● **Exercise objective**: What you return must be the lines from the first one below through the one containing "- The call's", exactly and with pictures excluded.

● **Data segment**:
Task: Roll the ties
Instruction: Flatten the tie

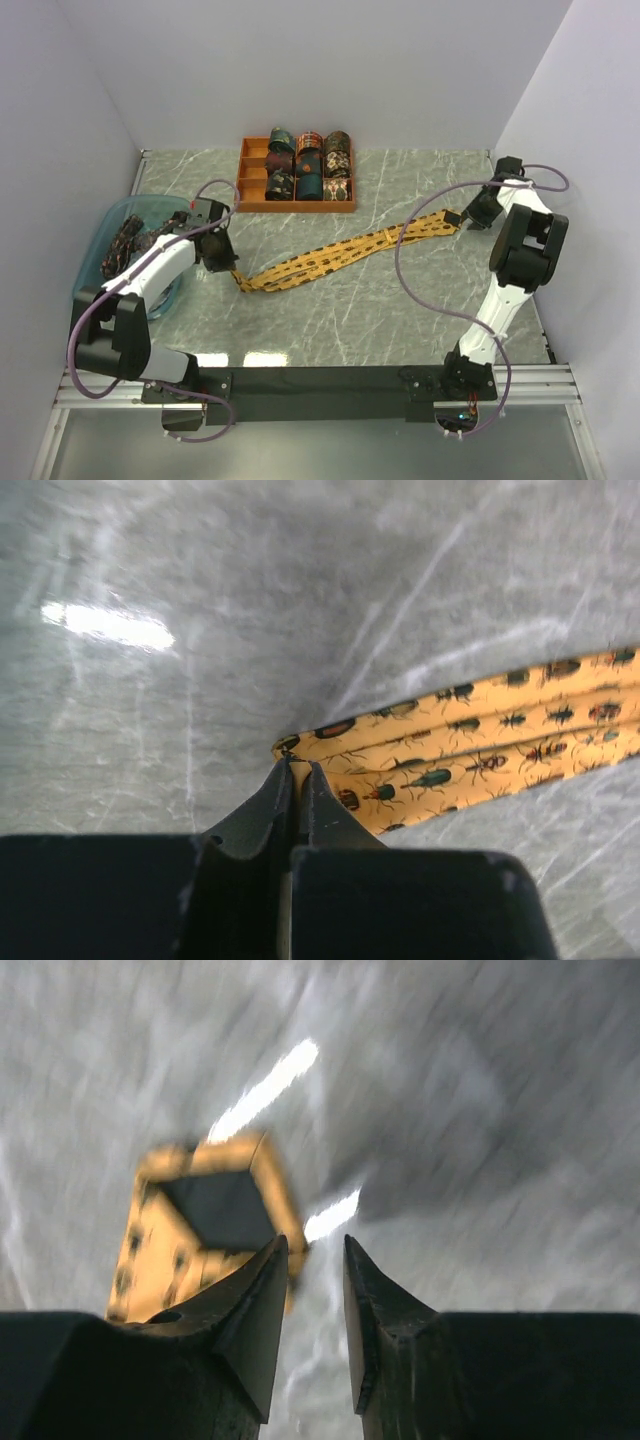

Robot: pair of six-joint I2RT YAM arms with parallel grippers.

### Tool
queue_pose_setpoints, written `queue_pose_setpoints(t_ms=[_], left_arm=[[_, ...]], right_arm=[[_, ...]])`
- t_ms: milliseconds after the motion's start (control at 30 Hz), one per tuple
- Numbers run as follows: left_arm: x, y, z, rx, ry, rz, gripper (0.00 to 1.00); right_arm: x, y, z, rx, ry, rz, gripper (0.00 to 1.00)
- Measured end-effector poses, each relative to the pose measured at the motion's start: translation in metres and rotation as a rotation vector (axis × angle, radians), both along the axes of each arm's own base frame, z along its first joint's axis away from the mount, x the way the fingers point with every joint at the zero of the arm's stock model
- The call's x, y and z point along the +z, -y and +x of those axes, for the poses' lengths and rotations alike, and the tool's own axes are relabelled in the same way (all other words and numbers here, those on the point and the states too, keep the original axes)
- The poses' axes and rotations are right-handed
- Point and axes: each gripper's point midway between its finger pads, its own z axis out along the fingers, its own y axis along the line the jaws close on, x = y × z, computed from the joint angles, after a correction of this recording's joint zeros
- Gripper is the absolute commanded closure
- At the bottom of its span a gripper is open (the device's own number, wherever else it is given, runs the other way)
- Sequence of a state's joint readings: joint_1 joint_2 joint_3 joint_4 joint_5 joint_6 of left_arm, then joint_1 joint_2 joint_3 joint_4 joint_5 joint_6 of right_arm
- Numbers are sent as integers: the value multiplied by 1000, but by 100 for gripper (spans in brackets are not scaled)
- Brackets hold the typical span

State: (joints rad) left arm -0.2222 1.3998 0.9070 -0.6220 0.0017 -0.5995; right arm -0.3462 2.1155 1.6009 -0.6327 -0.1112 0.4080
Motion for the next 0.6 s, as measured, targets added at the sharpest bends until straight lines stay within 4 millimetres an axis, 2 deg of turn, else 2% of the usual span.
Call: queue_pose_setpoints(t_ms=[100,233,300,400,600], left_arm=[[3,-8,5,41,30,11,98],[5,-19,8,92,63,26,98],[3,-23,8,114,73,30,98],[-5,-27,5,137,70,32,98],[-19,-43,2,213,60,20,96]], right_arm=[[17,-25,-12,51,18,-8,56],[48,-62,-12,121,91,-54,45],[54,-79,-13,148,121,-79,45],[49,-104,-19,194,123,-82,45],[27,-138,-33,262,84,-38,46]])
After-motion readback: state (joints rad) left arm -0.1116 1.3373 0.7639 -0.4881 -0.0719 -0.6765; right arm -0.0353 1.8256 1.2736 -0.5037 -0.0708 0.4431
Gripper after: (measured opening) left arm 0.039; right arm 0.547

● **Solution to the exercise**:
Task: Roll the ties
Instruction: Flatten the tie


Robot: pair of six-joint I2RT YAM arms with parallel grippers.

### Tool
queue_pose_setpoints, written `queue_pose_setpoints(t_ms=[_], left_arm=[[_, ...]], right_arm=[[_, ...]])`
- t_ms: milliseconds after the motion's start (control at 30 Hz), one per tuple
- Numbers run as follows: left_arm: x, y, z, rx, ry, rz, gripper (0.00 to 1.00); right_arm: x, y, z, rx, ry, rz, gripper (0.00 to 1.00)
- Measured end-effector poses, each relative to the pose measured at the motion's start: translation in metres and rotation as a rotation vector (axis × angle, radians), both along the axes of each arm's own base frame, z along its first joint's axis away from the mount, x the way the fingers point with every joint at the zero of the arm's stock model
- The call's x, y and z point along the +z, -y and +x of those axes, for the poses' lengths and rotations alike, and the tool's own axes are relabelled in the same way (all other words and numbers here, those on the point and the states too, keep the original axes)

The work on this exercise is done.